I just don’t care about any of the rest of it. Yes, Didi was quite solid with her performance, Lee’s voice remains interesting even if he has no personality beyond his Dave Matthews impression, and I thought Paige was better than I expected about the abomination that was “Smile” (clearly, she should be banned from ballads). I’d say that the rest were disappointments, but I think you need expectations for that to be possible: the guys were dull and ordinary, the girls were flat and uninteresting, and we’re left with the exact same frontrunners as we had going into the night. The Top 12 is the opportunity for someone to emerge from the pack, for someone like Kris Allen to suddenly make a name for themselves, but instead it was just the same competition all over again.

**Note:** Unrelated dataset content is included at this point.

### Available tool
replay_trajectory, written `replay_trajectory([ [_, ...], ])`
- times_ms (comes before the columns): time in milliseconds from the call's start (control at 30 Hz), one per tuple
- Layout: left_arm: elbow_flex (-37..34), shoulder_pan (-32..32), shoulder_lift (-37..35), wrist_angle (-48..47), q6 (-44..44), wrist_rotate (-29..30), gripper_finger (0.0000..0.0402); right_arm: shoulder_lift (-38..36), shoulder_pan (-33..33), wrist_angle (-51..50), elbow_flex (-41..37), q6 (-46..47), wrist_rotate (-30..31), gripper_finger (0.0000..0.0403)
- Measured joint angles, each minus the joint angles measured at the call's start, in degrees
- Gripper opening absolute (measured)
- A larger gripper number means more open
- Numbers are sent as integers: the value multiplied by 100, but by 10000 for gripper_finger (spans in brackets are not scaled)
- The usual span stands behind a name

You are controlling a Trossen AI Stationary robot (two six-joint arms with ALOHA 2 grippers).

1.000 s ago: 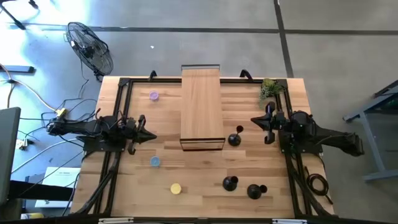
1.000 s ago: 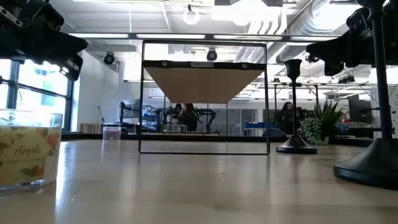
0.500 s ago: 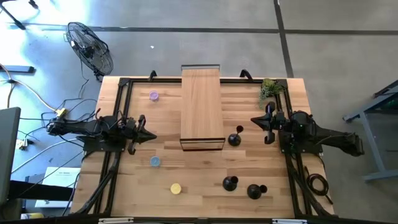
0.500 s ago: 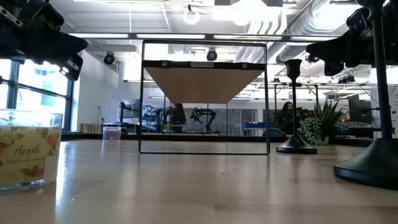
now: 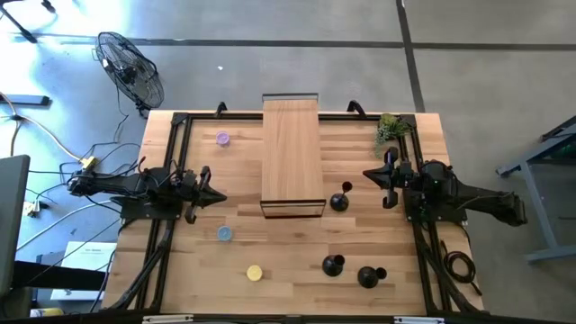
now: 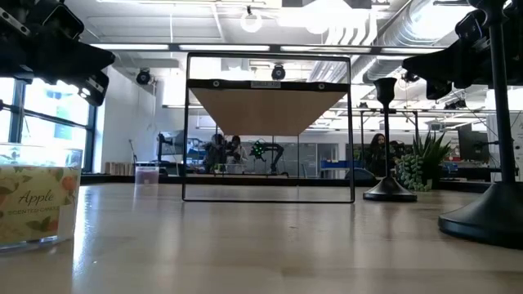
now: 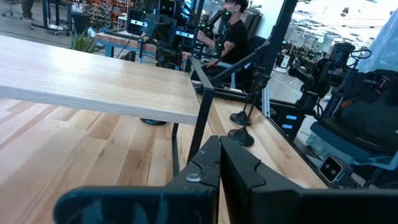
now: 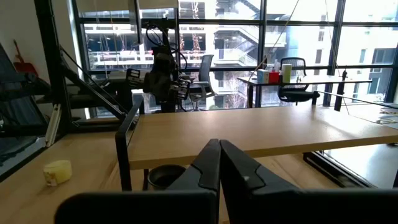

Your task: Pick & Place candle stick holders

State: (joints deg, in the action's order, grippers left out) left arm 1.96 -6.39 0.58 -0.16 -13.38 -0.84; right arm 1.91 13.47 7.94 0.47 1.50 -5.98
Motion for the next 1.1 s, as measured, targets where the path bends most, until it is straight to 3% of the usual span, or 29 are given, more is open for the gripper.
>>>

Thankfully, there were enough interesting failures to keep the night at least semi-interesting. For example, I enjoyed how Michael managed to mash-up “Miss You” with “Higher Ground” without anyone noticing (except for the fact that no one really liked the arrangement), and I also found it entertaining that they gave Tim Urban so much crap for his reggae arrangement of “Under My Thumb.” I agree that it didn’t really work, and that they’re afraid of praising his competency in case it results in him being dragged even further into this competition, but reggae wasn’t so far off the mark for the song that I’d call it a risk or anything. Similarly, I enjoyed how everyone was so taken with Lacey Brown’s arrangement of “Ruby Tuesday” as if the idea of focusing on the strings was at all novel.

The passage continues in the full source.